Imagen: infobae estados unidos
Dos contrabandistas mexicanos recibieron 46 meses de prisión federal tras abandonar en el desierto de Nuevo México a Evelyn Esmeralda Villalta Márquez, una salvadoreña que murió durante el cruce irregular hacia Estados Unidos. El caso expone otra vez el costo humano de las rutas de tráfico de personas en la frontera sur.
Dos guías mexicanos fueron condenados a 46 meses de prisión federal después de admitir su responsabilidad en el intento de trasladar a una mujer salvadoreña que terminó muriendo en el desierto de Santa Teresa, Nuevo México. La víctima fue identificada como Evelyn Esmeralda Villalta Márquez, cuyo cuerpo fue hallado sin vida tras quedar abandonada en una de las zonas más hostiles de la frontera entre México y Estados Unidos, un corredor donde las temperaturas extremas y la falta de agua convierten cada cruce irregular en una apuesta letal.
De acuerdo con la información divulgada por infobae estados unidos, los acusados actuaban como guías dentro de una red de contrabando de personas que facilitaba el ingreso irregular a territorio estadounidense.
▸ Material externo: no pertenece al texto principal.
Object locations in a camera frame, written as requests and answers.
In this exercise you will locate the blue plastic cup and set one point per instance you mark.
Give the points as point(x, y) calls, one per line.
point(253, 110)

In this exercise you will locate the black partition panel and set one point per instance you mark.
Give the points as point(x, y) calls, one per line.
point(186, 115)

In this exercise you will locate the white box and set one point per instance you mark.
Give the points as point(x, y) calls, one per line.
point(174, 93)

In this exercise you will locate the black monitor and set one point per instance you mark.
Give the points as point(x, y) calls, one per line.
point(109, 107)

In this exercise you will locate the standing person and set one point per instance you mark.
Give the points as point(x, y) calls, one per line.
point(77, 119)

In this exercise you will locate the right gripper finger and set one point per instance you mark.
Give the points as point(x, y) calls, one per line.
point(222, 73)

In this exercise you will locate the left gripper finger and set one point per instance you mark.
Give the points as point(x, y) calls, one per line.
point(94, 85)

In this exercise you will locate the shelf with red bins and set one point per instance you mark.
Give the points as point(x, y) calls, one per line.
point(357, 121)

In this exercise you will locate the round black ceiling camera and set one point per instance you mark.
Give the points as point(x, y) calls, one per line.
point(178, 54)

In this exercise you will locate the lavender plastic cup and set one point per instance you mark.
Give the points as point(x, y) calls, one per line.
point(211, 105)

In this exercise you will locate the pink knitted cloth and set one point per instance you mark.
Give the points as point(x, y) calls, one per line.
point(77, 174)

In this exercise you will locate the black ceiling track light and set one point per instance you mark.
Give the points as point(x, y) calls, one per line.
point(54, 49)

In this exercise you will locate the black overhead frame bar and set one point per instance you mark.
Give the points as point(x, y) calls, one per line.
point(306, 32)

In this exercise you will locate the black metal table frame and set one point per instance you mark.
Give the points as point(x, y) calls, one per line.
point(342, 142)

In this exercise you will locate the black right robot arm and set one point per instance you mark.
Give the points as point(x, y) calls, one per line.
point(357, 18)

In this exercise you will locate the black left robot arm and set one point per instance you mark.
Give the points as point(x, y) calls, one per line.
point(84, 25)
La sentencia, de 46 meses de cárcel federal para cada uno, cierra una etapa judicial, pero no compensa la magnitud de la tragedia: una mujer murió después de ser dejada atrás en pleno desierto, sin asistencia inmediata y en medio de una operación clandestina que, según la evidencia del caso, priorizó el movimiento del grupo sobre la supervivencia de la migrante. En expedientes como este suele repetirse el mismo patrón: intermediarios que cobran por cruzar personas, rutas cada vez más peligrosas y una cadena de decisiones donde la vida del migrante queda subordinada al negocio.
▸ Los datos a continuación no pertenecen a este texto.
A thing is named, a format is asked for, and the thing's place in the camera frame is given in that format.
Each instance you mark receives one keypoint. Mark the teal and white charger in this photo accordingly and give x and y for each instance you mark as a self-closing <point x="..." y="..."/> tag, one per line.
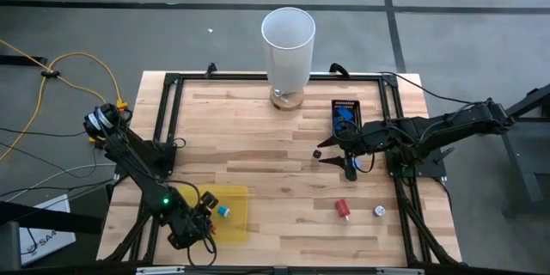
<point x="223" y="212"/>

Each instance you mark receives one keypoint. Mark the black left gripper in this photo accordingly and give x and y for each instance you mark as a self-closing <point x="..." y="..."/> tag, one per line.
<point x="191" y="225"/>

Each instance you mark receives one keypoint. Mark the black beam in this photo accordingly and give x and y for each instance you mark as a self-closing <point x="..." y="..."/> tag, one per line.
<point x="43" y="219"/>

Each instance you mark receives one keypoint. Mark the blue wedge-shaped clock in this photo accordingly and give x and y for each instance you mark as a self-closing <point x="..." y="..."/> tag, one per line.
<point x="344" y="114"/>

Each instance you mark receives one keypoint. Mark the red wall charger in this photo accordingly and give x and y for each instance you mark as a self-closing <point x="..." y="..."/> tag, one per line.
<point x="342" y="208"/>

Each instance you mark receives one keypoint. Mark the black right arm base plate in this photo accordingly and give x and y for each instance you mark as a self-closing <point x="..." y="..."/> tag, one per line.
<point x="429" y="169"/>

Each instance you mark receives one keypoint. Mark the black plastic mesh basket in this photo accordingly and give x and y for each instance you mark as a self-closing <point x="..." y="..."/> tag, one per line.
<point x="347" y="104"/>

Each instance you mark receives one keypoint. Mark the silver rail bracket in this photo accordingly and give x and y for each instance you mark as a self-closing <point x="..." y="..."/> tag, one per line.
<point x="399" y="272"/>
<point x="159" y="271"/>

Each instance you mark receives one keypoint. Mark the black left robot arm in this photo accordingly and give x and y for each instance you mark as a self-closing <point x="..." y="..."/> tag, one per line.
<point x="133" y="167"/>

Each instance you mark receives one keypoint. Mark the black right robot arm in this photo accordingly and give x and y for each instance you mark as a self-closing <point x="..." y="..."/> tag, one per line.
<point x="451" y="131"/>

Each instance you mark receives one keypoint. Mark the round wooden lamp base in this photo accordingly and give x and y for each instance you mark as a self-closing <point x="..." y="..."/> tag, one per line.
<point x="287" y="104"/>

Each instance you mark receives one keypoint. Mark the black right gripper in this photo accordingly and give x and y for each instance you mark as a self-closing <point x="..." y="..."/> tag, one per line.
<point x="369" y="139"/>

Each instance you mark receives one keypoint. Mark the white printed box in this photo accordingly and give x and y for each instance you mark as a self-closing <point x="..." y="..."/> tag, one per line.
<point x="47" y="240"/>

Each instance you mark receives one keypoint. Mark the grey metal stand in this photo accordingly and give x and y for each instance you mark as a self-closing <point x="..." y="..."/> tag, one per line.
<point x="524" y="159"/>

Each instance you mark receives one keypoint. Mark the black floor bar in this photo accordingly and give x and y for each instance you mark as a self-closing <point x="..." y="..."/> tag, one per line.
<point x="21" y="59"/>

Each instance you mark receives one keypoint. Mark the white cylindrical lamp shade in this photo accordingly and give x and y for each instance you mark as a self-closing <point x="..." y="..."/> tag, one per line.
<point x="288" y="60"/>

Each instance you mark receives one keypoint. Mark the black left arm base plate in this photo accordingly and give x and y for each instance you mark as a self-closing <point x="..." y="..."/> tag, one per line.
<point x="165" y="159"/>

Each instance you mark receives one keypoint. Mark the yellow translucent plastic bin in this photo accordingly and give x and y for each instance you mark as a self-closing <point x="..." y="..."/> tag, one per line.
<point x="236" y="232"/>
El caso vuelve a poner sobre la mesa el costo humano de la migración irregular en el suroeste estadounidense. Nuevo México, aunque recibe menos atención mediática que Arizona o Texas, es uno de los puntos sensibles del mapa fronterizo, especialmente para las redes que buscan aprovechar tramos apartados y con menor presencia humana. Santa Teresa, ubicada cerca del límite internacional, se ha convertido en escenario de tránsito para traficantes que conocen bien el terreno y las vulnerabilidades del sistema de control migratorio. Pero ese conocimiento no reduce el riesgo; al contrario, lo administra como parte del negocio. Para las familias centroamericanas que viajan empujadas por la violencia, la pobreza o la desesperación, cada eslabón de esa cadena puede ser el último.
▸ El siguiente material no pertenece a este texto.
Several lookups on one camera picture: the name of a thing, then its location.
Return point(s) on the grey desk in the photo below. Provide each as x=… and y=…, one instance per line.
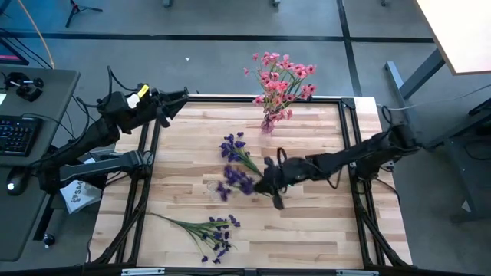
x=53, y=96

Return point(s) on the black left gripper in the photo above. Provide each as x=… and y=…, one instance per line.
x=159, y=103

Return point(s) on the clear glass vase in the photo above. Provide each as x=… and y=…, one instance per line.
x=211, y=187

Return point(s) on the black computer mouse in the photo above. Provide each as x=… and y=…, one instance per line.
x=17, y=182

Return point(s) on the silver metal bracket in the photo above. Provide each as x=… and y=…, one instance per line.
x=356, y=273
x=142, y=272

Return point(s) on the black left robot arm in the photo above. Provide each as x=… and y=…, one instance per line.
x=96, y=134

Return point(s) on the grey metal table frame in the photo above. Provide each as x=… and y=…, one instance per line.
x=460, y=126

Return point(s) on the purple artificial flower bunch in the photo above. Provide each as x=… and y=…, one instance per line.
x=236, y=178
x=230, y=147
x=216, y=234

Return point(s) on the black tripod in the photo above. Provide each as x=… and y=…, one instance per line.
x=74, y=7

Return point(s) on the pink artificial flower bunch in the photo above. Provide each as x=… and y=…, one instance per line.
x=273, y=86
x=301, y=73
x=268, y=59

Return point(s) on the black round knob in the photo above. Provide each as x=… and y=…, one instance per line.
x=49, y=240

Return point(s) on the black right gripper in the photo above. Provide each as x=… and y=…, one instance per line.
x=285, y=174

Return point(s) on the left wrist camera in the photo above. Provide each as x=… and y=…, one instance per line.
x=138, y=96

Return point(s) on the black keyboard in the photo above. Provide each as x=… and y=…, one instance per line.
x=19, y=134

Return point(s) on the white printed paper bag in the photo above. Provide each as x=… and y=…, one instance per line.
x=78, y=195

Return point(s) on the pink tinted glass vase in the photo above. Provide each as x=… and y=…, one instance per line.
x=267, y=127

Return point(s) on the dark desk monitor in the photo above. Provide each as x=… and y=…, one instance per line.
x=9, y=51

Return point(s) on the light wooden table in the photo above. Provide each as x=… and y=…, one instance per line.
x=460, y=30

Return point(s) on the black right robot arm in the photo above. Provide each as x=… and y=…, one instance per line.
x=364, y=153

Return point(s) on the black table frame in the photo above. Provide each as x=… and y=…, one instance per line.
x=222, y=99
Más allá de la condena, este episodio deja una lección incómoda para Washington y para los países de origen y tránsito: mientras la migración siga empujándose hacia rutas ilegales y cada vez más lucrativas para las redes criminales, seguirán apareciendo historias como la de Villalta Márquez. La sentencia castiga a dos responsables directos, pero el problema de fondo sigue intacto: una frontera donde la necesidad de cruzar se encuentra con traficantes dispuestos a convertir el desierto en una trampa mortal.